Exercise goal:
Reproduce the listing below word for word, with no pictures.

=== Section Start ===

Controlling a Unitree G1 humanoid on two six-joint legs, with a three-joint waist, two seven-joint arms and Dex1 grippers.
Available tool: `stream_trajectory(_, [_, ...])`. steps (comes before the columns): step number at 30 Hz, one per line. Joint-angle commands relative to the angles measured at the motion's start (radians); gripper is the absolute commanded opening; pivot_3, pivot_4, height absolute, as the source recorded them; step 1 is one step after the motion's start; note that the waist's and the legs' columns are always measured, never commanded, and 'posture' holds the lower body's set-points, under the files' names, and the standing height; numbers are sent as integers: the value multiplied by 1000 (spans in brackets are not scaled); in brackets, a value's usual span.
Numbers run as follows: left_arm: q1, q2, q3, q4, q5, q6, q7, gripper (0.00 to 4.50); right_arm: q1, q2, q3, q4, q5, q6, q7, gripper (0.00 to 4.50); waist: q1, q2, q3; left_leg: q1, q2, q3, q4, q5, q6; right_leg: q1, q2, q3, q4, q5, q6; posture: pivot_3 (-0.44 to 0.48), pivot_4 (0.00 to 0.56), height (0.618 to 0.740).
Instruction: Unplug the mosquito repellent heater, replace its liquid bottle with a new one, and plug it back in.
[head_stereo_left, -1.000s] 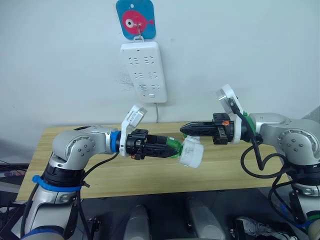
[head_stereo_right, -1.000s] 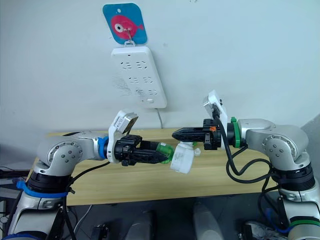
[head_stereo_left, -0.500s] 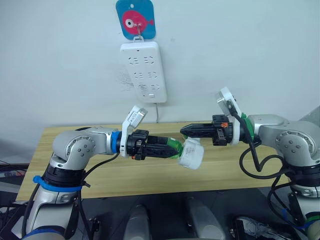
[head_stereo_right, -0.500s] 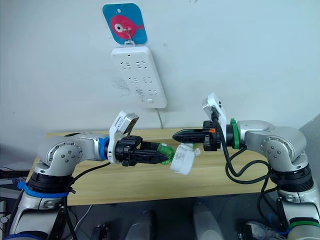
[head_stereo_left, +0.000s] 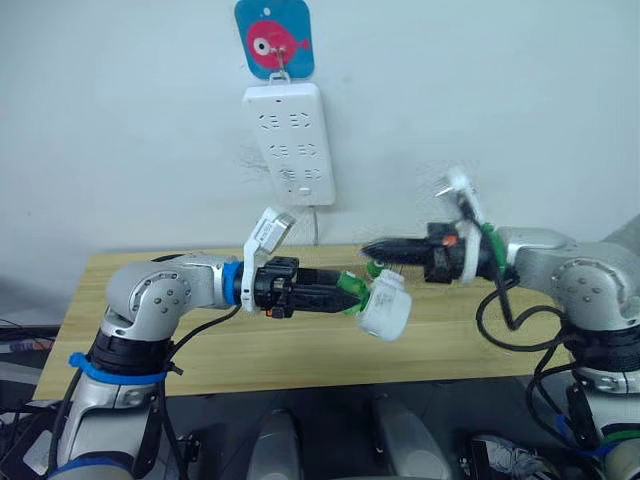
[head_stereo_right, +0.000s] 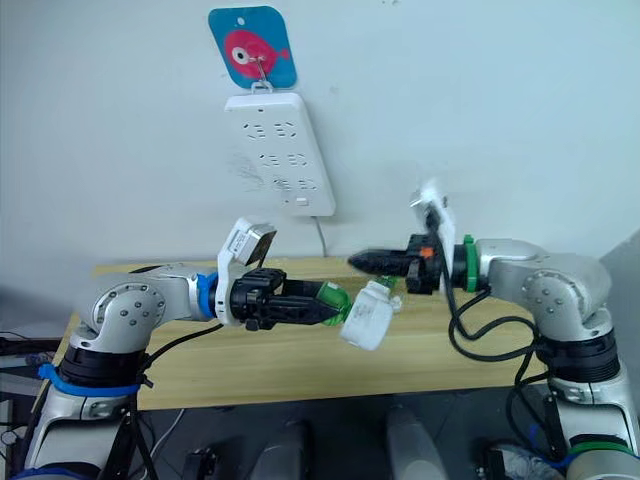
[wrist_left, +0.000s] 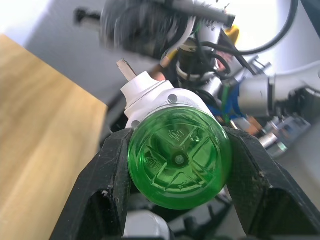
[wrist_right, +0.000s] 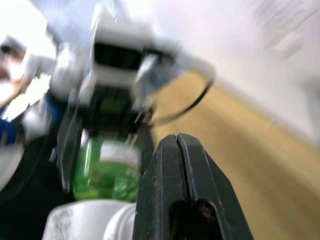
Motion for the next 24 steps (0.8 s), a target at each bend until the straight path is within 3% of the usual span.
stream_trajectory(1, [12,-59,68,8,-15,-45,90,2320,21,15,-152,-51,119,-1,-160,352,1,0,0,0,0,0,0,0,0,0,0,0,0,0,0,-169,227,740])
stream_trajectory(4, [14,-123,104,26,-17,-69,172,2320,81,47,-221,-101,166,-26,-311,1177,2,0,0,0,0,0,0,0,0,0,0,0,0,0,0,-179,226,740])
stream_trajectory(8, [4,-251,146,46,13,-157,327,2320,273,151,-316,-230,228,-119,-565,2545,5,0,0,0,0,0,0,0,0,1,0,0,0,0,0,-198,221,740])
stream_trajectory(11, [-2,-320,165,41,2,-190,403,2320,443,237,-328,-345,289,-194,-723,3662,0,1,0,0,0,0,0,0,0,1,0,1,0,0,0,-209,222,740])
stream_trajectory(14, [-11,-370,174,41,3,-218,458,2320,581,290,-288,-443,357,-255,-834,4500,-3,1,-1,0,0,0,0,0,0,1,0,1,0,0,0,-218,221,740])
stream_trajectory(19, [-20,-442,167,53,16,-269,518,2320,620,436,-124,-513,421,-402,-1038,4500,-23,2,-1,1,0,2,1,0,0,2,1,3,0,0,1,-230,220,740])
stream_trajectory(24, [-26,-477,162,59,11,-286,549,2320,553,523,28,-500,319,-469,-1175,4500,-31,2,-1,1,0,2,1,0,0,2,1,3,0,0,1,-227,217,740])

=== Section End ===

Exercise solution:
Controlling a Unitree G1 humanoid on two six-joint legs, with a three-joint waist, two seven-joint arms and Dex1 grippers.
Available tool: `stream_trajectory(_, [_, ...])`. steps (comes before the columns): step number at 30 Hz, one per line. Joint-angle commands relative to the angles measured at the motion's start (radians); gripper is the absolute commanded opening; pivot_3, pivot_4, height absolute, as the source recorded them; step 1 is one step after the motion's start; note that the waist's and the legs' columns are always measured, never commanded, and 'posture' holds the lower body's set-points, under the files' names, and the standing height; numbers are sent as integers: the value multiplied by 1000 (spans in brackets are not scaled); in brackets, a value's usual span.
Numbers run as follows: left_arm: q1, q2, q3, q4, q5, q6, q7, gripper (0.00 to 4.50); right_arm: q1, q2, q3, q4, q5, q6, q7, gripper (0.00 to 4.50); waist: q1, q2, q3; left_leg: q1, q2, q3, q4, q5, q6; right_leg: q1, q2, q3, q4, q5, q6; posture: pivot_3 (-0.44 to 0.48), pivot_4 (0.00 to 0.56), height (0.618 to 0.740).
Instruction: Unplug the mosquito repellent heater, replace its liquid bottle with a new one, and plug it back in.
[head_stereo_left, -1.000s] 
[head_stereo_right, -1.000s] 
[head_stereo_left, -0.500s] 
[head_stereo_right, -0.500s] 
[head_stereo_left, +0.000s] 
[head_stereo_right, +0.000s] 
[wrist_left, +0.000s] 
[wrist_right, +0.000s] 
Motion for the next 24 steps (0.8 s), a target at each bend until the straight path is within 3% of the usual span.
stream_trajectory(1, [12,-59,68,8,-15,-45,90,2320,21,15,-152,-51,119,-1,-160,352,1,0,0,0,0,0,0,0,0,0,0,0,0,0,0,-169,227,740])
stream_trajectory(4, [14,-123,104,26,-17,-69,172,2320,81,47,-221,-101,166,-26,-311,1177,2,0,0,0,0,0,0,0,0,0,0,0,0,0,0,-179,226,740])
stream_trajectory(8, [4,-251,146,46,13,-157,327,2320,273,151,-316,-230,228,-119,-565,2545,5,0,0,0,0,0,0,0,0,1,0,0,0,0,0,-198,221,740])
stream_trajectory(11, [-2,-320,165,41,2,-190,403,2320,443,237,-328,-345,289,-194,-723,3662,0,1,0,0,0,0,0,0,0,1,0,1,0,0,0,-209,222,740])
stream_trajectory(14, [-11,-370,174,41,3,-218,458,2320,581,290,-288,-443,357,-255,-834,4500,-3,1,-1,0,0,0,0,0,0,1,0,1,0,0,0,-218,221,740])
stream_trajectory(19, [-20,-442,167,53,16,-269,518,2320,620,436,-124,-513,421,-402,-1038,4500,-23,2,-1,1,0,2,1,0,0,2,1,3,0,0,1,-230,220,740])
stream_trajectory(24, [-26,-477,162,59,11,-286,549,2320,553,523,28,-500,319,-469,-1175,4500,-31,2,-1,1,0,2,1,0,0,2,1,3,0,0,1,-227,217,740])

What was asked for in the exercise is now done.